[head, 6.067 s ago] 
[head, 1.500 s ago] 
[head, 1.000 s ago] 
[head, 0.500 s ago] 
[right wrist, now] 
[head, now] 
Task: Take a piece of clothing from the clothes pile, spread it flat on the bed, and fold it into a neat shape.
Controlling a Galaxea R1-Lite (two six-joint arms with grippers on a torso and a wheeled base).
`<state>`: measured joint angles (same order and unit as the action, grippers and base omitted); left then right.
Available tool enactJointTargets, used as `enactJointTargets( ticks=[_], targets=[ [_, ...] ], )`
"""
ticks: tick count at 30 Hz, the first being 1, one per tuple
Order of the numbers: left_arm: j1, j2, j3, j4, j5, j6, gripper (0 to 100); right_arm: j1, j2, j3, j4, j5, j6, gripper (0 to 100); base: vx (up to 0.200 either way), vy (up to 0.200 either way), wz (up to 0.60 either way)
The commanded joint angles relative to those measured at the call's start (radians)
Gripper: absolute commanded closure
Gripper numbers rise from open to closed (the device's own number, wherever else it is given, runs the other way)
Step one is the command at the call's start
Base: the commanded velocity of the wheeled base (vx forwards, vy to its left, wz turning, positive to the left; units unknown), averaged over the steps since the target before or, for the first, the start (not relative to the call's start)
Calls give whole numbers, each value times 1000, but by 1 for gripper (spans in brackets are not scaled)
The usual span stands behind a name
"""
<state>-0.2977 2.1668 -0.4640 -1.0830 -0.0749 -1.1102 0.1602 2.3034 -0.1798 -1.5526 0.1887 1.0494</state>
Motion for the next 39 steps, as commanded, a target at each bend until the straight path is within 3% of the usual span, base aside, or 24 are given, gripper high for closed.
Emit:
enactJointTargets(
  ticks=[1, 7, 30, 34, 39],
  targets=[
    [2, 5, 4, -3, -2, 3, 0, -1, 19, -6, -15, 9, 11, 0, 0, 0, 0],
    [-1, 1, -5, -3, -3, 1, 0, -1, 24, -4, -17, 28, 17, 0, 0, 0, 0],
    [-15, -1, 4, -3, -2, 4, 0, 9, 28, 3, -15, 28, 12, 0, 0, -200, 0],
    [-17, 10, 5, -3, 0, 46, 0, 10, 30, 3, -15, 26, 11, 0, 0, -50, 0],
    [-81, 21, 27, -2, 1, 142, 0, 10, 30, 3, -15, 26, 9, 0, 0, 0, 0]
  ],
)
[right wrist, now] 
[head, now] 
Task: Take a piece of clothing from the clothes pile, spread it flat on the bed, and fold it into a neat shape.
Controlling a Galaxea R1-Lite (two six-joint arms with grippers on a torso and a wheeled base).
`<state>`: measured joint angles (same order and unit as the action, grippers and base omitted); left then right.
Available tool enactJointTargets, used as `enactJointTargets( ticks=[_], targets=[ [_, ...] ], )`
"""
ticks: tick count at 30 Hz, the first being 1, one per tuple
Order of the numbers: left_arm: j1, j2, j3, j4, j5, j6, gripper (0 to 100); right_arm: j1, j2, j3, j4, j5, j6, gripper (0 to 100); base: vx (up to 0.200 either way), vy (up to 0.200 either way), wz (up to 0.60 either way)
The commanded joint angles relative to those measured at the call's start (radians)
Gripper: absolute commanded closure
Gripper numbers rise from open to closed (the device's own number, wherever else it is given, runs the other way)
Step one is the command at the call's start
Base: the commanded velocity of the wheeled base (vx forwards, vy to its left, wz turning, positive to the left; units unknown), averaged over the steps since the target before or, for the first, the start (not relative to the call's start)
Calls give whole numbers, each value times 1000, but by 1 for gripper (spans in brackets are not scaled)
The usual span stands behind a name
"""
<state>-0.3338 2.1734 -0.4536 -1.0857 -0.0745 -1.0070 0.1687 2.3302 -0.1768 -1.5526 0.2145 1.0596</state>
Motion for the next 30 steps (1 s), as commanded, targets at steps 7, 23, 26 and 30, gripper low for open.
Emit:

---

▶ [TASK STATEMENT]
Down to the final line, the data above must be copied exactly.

▶ [OUTPUT OF THE TASK]
[head, 6.067 s ago] 
[head, 1.500 s ago] 
[head, 1.000 s ago] 
[head, 0.500 s ago] 
[right wrist, now] 
[head, now] 
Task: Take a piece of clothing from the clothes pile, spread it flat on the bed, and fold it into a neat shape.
Controlling a Galaxea R1-Lite (two six-joint arms with grippers on a torso and a wheeled base).
`<state>`: measured joint angles (same order and unit as the action, grippers and base omitted); left then right.
Available tool enactJointTargets, used as `enactJointTargets( ticks=[_], targets=[ [_, ...] ], )`
"""
ticks: tick count at 30 Hz, the first being 1, one per tuple
Order of the numbers: left_arm: j1, j2, j3, j4, j5, j6, gripper (0 to 100); right_arm: j1, j2, j3, j4, j5, j6, gripper (0 to 100); base: vx (up to 0.200 either way), vy (up to 0.200 either way), wz (up to 0.60 either way)
The commanded joint angles relative to those measured at the call's start (radians)
Gripper: absolute commanded closure
Gripper numbers rise from open to closed (the device's own number, wherever else it is given, runs the other way)
Step one is the command at the call's start
Base: the commanded velocity of the wheeled base (vx forwards, vy to its left, wz turning, positive to the left; units unknown), averaged over the steps since the target before or, for the first, the start (not relative to the call's start)
Calls give whole numbers, each value times 1000, but by 1 for gripper (spans in brackets are not scaled)
The usual span stands behind a name
"""
<state>-0.2977 2.1668 -0.4640 -1.0830 -0.0749 -1.1102 0.1602 2.3034 -0.1798 -1.5526 0.1887 1.0494</state>
Motion for the next 39 steps, as commanded, a target at each bend until the straight path is within 3% of the usual span, base aside, or 24 are given, gripper high for closed.
Emit:
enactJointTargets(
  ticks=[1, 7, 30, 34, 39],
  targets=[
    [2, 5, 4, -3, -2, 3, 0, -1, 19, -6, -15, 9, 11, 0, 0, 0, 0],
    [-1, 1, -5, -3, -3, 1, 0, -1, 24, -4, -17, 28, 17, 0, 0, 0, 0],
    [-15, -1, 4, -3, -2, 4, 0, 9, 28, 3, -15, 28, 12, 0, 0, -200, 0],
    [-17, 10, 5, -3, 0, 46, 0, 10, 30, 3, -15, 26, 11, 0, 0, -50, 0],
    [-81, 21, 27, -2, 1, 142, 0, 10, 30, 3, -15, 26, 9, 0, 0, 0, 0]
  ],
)
[right wrist, now] 
[head, now] 
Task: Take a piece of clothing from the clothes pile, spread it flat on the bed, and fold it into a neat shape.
Controlling a Galaxea R1-Lite (two six-joint arms with grippers on a torso and a wheeled base).
`<state>`: measured joint angles (same order and unit as the action, grippers and base omitted); left then right.
Available tool enactJointTargets, used as `enactJointTargets( ticks=[_], targets=[ [_, ...] ], )`
"""
ticks: tick count at 30 Hz, the first being 1, one per tuple
Order of the numbers: left_arm: j1, j2, j3, j4, j5, j6, gripper (0 to 100); right_arm: j1, j2, j3, j4, j5, j6, gripper (0 to 100); base: vx (up to 0.200 either way), vy (up to 0.200 either way), wz (up to 0.60 either way)
The commanded joint angles relative to those measured at the call's start (radians)
Gripper: absolute commanded closure
Gripper numbers rise from open to closed (the device's own number, wherever else it is given, runs the other way)
Step one is the command at the call's start
Base: the commanded velocity of the wheeled base (vx forwards, vy to its left, wz turning, positive to the left; units unknown), averaged over the steps since the target before or, for the first, the start (not relative to the call's start)
Calls give whole numbers, each value times 1000, but by 1 for gripper (spans in brackets are not scaled)
The usual span stands behind a name
"""
<state>-0.3338 2.1734 -0.4536 -1.0857 -0.0745 -1.0070 0.1687 2.3302 -0.1768 -1.5526 0.2145 1.0596</state>
Motion for the next 30 steps (1 s), as commanded, targets at steps 7, 23, 26 and 30, gripper low for open.
Emit:

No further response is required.